EXERCISE DESCRIPTION: Repeat the listing exactly. Pictures stay out of your copy.

======== RAW DATA

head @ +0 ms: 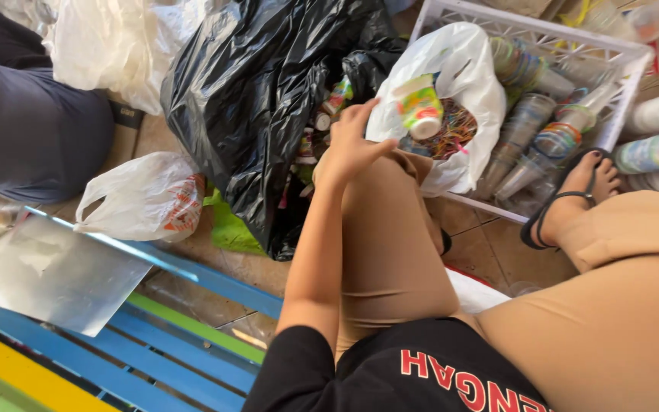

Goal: The person sits on a bench and uses a red utility knife to cut the rims off two plastic cups. They first cut an orange cup and then a green cup, holding each one in their left hand while cutting with their right hand.

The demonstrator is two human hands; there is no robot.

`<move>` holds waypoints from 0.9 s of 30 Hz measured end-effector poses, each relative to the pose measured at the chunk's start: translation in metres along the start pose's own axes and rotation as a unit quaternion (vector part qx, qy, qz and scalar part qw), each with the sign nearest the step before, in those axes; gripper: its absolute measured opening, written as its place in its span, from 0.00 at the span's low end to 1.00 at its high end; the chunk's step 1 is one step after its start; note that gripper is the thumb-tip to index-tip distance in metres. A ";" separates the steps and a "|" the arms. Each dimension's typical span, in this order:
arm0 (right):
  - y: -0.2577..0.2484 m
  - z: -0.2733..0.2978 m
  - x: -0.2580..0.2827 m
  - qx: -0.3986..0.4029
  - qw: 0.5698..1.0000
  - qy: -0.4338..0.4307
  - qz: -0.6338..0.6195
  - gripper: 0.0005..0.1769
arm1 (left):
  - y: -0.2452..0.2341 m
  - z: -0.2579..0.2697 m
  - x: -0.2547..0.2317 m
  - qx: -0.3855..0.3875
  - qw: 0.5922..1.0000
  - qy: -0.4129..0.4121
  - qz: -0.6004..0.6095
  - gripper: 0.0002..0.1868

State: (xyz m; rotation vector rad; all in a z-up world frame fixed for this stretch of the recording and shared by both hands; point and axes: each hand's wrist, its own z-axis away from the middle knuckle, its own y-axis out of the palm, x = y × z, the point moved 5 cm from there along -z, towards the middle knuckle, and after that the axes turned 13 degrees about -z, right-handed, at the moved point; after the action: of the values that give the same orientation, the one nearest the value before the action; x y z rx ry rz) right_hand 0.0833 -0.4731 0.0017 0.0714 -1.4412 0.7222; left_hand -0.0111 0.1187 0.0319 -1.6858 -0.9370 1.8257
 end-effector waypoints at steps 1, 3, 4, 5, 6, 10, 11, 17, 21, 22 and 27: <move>-0.001 -0.004 0.021 -0.004 1.000 -0.002 0.002 0.51 | 0.040 -0.025 0.018 0.137 0.981 -0.016 -0.134 0.46; 0.028 0.000 0.116 0.009 1.000 0.011 0.012 0.45 | 0.071 -0.055 -0.008 0.164 0.961 -0.001 -0.225 0.46; 0.045 0.010 0.164 0.028 0.999 0.022 0.018 0.39 | 0.088 -0.068 -0.018 0.187 0.930 0.009 -0.316 0.46; 0.045 0.016 0.170 0.025 0.999 0.028 0.019 0.39 | 0.107 -0.071 -0.031 0.192 0.930 0.013 -0.313 0.46; 0.043 0.013 0.177 0.014 0.999 0.027 0.016 0.39 | 0.120 -0.083 -0.043 0.192 0.944 -0.010 -0.269 0.47; 0.038 0.020 0.192 -0.027 0.999 0.009 0.016 0.33 | 0.204 -0.103 -0.029 0.217 0.948 -0.158 -0.172 0.52; 0.040 0.024 0.202 -0.031 0.999 0.009 0.018 0.33 | 0.217 -0.098 -0.026 0.217 0.949 -0.154 -0.171 0.52; 0.039 0.037 0.225 -0.041 0.991 0.041 0.122 0.26 | 0.253 -0.084 -0.024 0.045 0.974 -0.165 -0.151 0.45; 0.030 0.037 0.205 -0.037 0.972 0.134 0.190 0.28 | 0.265 -0.088 -0.018 0.030 0.981 -0.187 -0.048 0.37; 0.028 0.039 0.199 -0.025 0.955 0.194 0.225 0.28 | 0.271 -0.085 -0.009 0.036 0.980 -0.198 -0.004 0.35; 0.030 0.037 0.196 -0.020 0.958 0.165 0.234 0.26 | 0.269 -0.087 0.000 0.024 0.978 -0.202 0.050 0.27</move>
State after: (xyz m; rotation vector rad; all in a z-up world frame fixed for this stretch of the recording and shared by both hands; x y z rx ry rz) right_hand 0.0285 -0.3865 0.1751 -0.4197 -1.1558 1.0358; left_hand 0.1019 -0.0422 -0.1712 -1.3778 -0.9676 2.2936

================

RESULT FOR THIS TASK:
head @ +0 ms: 

Goal: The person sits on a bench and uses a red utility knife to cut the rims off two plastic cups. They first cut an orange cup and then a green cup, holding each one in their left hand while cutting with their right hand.

The demonstrator is two human hands; there is no robot.

`<move>` holds waypoints from 0.9 s of 30 Hz measured end-effector poses, each relative to the pose measured at the chunk's start: translation in metres along the start pose's own axes and rotation as a unit quaternion (vector part qx, qy, qz and scalar part qw), each with the sign nearest the step before, in those axes; gripper: its absolute measured opening, written as its place in its span, from 0.00 at the span's low end to 1.00 at its high end; the chunk's step 1 is one step after its start; note that gripper is the thumb-tip to index-tip distance in metres. A ";" separates the steps and a "|" the arms. Each dimension's typical span, in this order:
arm0 (right):
  - y: -0.2577..0.2484 m
  - z: -0.2733..0.2978 m
  - x: -0.2580..0.2827 m
  - qx: -0.3986..0.4029
  - qw: 0.5698..1.0000
  - qy: -0.4338..0.4307
  - qz: -0.6338..0.6195
  - gripper: 0.0005..0.1769
arm1 (left):
  - y: -0.2452..0.2341 m
  - z: -0.2579..0.2697 m
  - x: -0.2547..0.2317 m
  - qx: -0.3855..0.3875
  - qw: 0.5922..1.0000
  - qy: -0.4129..0.4121
  - qz: -0.6004..0.6095
  - gripper: 0.0002..0.1868

State: (xyz m; rotation vector rad; all in a z-up world frame fixed for this stretch of the recording and shared by both hands; point and axes: each hand's wrist, its own z-axis away from the middle knuckle, its own y-axis out of the palm, x = y × z, the point moved 5 cm from there along -z, towards the middle knuckle, and after that the axes turned 13 degrees about -z, right-handed, at the moved point; after the action: of the values that give the same orientation, the one nearest the value before the action; x y z rx ry rz) right_hand 0.0833 -0.4731 0.0017 0.0714 -1.4412 0.7222; left_hand -0.0111 0.1187 0.0319 -1.6858 -0.9370 1.8257
 end-effector waypoints at steps 1, 3, 4, 5, 6, 10, 11, 17, 21, 22 and 27: <move>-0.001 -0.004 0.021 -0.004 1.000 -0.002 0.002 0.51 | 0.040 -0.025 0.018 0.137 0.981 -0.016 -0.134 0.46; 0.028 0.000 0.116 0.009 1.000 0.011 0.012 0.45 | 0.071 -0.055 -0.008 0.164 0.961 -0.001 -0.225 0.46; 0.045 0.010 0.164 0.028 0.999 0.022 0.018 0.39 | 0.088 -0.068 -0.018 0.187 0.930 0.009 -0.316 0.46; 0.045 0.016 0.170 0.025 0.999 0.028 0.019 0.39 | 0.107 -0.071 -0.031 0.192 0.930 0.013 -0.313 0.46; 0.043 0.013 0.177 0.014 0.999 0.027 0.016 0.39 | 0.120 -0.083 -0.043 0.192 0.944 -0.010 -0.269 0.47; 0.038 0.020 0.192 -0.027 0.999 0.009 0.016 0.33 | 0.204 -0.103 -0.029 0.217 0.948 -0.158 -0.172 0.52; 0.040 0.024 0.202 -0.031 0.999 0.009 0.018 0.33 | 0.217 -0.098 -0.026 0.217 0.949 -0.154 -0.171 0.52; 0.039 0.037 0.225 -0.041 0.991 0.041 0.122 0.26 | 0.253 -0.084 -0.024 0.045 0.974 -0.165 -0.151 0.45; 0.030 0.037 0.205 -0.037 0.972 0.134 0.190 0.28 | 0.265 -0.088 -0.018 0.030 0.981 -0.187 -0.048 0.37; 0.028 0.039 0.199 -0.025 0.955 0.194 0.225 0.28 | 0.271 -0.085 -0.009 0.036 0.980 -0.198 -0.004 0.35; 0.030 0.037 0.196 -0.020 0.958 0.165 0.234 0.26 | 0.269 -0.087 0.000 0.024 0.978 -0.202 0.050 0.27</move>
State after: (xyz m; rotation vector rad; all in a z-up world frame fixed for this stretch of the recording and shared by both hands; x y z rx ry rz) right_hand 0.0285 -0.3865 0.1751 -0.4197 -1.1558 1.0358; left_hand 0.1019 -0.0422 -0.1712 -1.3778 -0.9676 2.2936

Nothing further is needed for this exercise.